> **Aim of the exercise**: Take each line of the data that contains the string "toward" and copy it.

Top of Stored data

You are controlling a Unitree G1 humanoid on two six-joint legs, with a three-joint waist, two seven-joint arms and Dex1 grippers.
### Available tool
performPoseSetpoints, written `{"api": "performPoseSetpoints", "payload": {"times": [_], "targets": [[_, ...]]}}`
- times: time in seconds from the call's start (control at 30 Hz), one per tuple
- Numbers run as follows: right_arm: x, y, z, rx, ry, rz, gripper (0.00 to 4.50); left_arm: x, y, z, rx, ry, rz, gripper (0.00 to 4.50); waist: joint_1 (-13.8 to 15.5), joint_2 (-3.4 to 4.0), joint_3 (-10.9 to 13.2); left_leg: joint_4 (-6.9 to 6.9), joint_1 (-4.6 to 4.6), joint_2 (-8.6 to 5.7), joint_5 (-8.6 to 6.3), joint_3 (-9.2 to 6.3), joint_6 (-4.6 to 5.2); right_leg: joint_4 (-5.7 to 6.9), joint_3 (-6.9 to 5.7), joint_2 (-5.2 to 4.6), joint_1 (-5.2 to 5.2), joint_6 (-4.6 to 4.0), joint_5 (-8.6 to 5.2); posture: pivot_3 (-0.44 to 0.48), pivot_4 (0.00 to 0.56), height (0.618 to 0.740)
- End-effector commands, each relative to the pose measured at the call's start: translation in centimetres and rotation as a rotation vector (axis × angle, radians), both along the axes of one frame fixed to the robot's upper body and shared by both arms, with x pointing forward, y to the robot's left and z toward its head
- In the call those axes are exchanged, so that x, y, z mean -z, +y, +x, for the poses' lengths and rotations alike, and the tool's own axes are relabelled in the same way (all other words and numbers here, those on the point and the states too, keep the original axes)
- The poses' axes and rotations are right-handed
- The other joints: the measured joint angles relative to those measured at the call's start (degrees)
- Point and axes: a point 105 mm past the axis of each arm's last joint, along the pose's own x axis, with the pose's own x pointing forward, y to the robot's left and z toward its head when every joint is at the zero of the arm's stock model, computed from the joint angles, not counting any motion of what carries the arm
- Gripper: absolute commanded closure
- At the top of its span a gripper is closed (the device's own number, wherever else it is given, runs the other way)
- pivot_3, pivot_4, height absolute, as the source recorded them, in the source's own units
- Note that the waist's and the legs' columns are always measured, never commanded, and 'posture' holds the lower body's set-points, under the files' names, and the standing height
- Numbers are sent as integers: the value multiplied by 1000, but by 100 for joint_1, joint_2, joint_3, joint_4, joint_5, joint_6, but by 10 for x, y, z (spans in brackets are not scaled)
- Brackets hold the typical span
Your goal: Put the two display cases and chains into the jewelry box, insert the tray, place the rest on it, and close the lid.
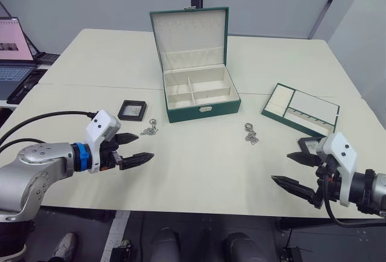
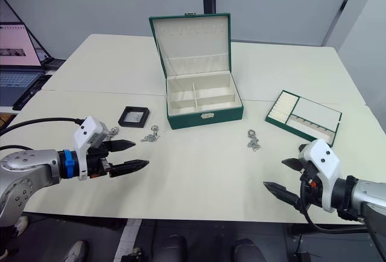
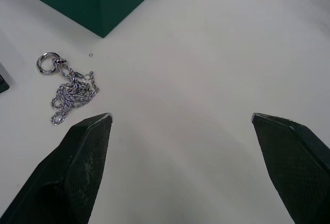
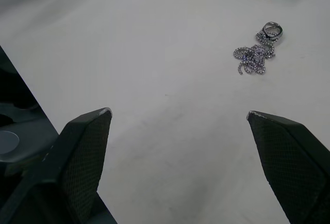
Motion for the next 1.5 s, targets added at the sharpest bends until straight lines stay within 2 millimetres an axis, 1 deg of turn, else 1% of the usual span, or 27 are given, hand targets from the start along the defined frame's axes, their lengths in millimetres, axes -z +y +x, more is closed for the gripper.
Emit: {"api": "performPoseSetpoints", "payload": {"times": [0.03,0.1,0.2,0.37,0.47,0.6,0.67,0.77,0.83,0.97,1.07,1.1,1.17,1.27,1.4,1.5], "targets": [[-6,2,4,-11,-44,-20,31,-9,-2,3,10,-43,13,0,0,0,0,0,0,0,0,0,0,0,0,0,0,0,0,0,150,737],[-6,3,5,-15,-41,-4,31,-10,-3,4,11,-45,6,0,-2,0,0,0,0,0,0,0,0,0,0,0,0,0,0,0,150,737],[-7,2,8,-5,-49,-11,663,-11,-3,5,9,-43,-1,606,-2,0,0,0,0,0,0,-1,0,0,0,0,0,0,0,0,150,737],[-9,0,17,3,-62,-21,2356,-12,-2,10,-4,-48,5,2185,-1,0,0,0,0,0,0,-1,0,0,-1,0,0,0,0,0,150,737],[-12,-2,34,26,-91,-42,3094,-12,-2,21,-35,-62,15,3152,-5,0,0,1,0,-2,0,-1,0,0,0,0,0,0,0,0,150,737],[-20,-2,63,41,-147,-56,4077,-14,-2,42,-97,-80,24,4491,-2,1,0,2,0,-2,1,-2,0,2,-1,0,-3,0,0,0,150,737],[-25,-2,81,51,-170,-62,4488,-14,-4,52,-115,-90,37,4500,-6,1,0,3,0,-2,4,-2,-5,2,-1,0,-3,-1,0,0,150,737],[-30,-5,107,72,-199,-92,4488,-14,-7,68,-142,-99,65,4500,-2,1,1,3,-2,-2,7,0,-10,2,0,0,-7,-1,1,0,150,737],[-31,-6,123,73,-214,-120,4488,-15,-8,82,-178,-117,100,4500,2,2,1,5,-1,-1,7,0,-10,3,-1,0,-8,-1,1,0,150,737],[-33,-9,160,95,-224,-142,4488,-20,-12,113,-244,-136,107,4500,6,2,2,8,-5,-3,9,2,-12,3,-1,0,-11,-1,1,0,150,737],[-31,-8,180,89,-229,-164,4488,-18,-14,134,-288,-146,133,4500,6,4,5,12,-8,-3,11,3,-16,4,-3,0,-16,-2,1,0,150,737],[-29,-8,186,84,-232,-176,4488,-16,-17,138,-287,-146,138,4500,6,4,5,34,-7,-2,11,4,-16,4,-4,0,-12,-2,1,0,150,737],[-28,-6,196,82,-240,-193,4488,-11,-24,145,-272,-138,147,4500,-1,5,5,34,-10,0,11,8,-16,3,-4,0,-19,-2,1,0,150,737],[-25,-4,209,81,-247,-211,4488,-4,-29,155,-287,-122,154,4500,-2,5,5,30,-11,2,12,13,-17,4,-4,0,-23,-2,1,0,150,737],[-19,7,224,75,-251,-208,4488,3,-34,162,-287,-105,171,4500,-22,5,5,30,-10,3,12,15,-18,8,-4,0,-24,-2,1,0,150,737],[-14,20,235,75,-264,-192,4488,5,-37,168,-288,-104,176,4500,-22,6,6,31,-9,4,13,14,-18,12,-6,0,-23,-2,1,0,150,737]]}}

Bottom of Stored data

> **Response area**:
- End-effector commands, each relative to the pose measured at the call's start: translation in centimetres and rotation as a rotation vector (axis × angle, radians), both along the axes of one frame fixed to the robot's upper body and shared by both arms, with x pointing forward, y to the robot's left and z toward its head
- Point and axes: a point 105 mm past the axis of each arm's last joint, along the pose's own x axis, with the pose's own x pointing forward, y to the robot's left and z toward its head when every joint is at the zero of the arm's stock model, computed from the joint angles, not counting any motion of what carries the arm

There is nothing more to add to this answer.